Recep İvedik bu yaklaşımın yerli ürünüdür.
Bir "lumpen güzellemesi"...
Varoş serüvenleri...
Ortalığı yerli
malı "güldürmeyen güldürüler" kaplayınca
da ötekileri yıktı geçti.
Basit, kaba, sakil, paçoz ve münasebetsiz... Cahil ve
saldırgan...
Seyirci Recep'te kendini buldu ve onu çok sevdi.

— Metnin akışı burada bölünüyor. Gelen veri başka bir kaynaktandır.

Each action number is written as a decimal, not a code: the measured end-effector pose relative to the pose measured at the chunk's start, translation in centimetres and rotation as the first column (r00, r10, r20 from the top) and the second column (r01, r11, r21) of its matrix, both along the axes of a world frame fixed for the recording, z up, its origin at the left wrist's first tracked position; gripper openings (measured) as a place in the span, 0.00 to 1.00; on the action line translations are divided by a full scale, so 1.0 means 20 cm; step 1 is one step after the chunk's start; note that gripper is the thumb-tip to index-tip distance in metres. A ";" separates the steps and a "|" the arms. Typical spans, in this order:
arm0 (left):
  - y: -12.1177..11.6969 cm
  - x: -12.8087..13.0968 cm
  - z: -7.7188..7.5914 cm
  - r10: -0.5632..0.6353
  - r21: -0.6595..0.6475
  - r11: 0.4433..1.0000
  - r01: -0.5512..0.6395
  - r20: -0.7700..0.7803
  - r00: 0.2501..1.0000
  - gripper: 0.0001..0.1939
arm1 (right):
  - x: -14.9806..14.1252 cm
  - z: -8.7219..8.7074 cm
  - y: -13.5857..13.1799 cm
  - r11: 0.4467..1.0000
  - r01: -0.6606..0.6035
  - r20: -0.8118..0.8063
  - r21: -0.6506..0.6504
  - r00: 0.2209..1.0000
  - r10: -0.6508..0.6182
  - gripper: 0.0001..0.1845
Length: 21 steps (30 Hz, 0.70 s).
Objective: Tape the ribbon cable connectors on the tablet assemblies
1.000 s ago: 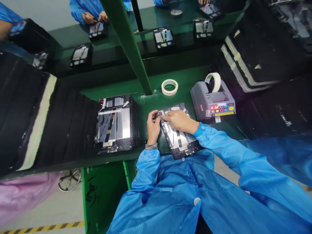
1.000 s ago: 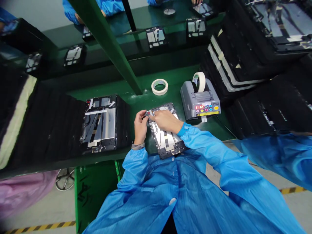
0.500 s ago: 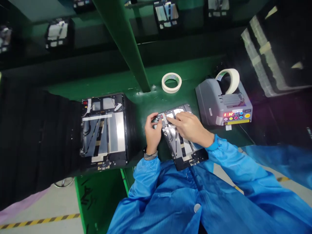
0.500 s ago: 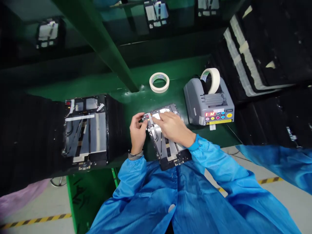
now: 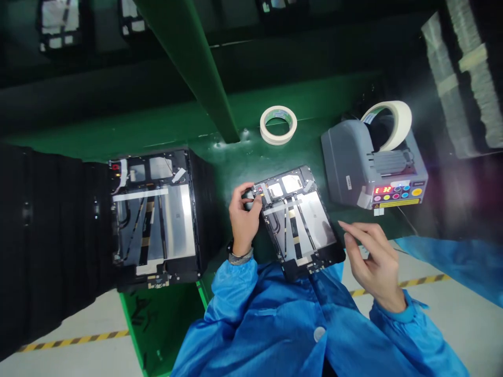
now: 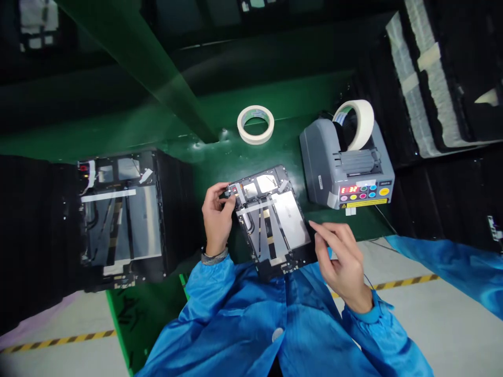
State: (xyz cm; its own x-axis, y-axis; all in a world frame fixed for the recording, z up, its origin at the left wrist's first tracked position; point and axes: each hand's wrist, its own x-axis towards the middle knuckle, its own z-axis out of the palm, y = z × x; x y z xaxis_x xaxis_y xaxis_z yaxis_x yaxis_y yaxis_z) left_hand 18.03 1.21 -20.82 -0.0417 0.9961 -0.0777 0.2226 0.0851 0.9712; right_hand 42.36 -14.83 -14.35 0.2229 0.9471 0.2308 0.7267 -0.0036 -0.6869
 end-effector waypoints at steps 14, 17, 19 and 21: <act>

Türkiye'nin vardığı aşamayı özetliyor.
Tıpkı magazincilerin unutamadıkları Kemal Sunal filmleri
gibi. O, arabeskin gelişme dönemiydi. Bu, olgunluk
dönemidir.
Şimdi Şahan Gökbakar'a sorsanız, "Ben
bunları 'ikinci dereceden' anlattım" diyecektir.
Fark etmez. Bu seyirci, rahmetli Ertem Eğilmez'in arabesk
kültürüyle dalga geçtiği "Arabesk" filmini de ciddiye
almış, "birinci dereceden" seyretmiş ve bağrına
basmıştır.
Unutmayalım, Erol Taş'ı gerçekten kötü adam sanıp taşla
kovalamış bir seyircidir bu.
Sonuncu Recep'i elbette seyrettik, Disney stüdyolarına parayı
bastırıp.
En kötüsü.
Gülemedik.
Çok ilkel bir senaryo.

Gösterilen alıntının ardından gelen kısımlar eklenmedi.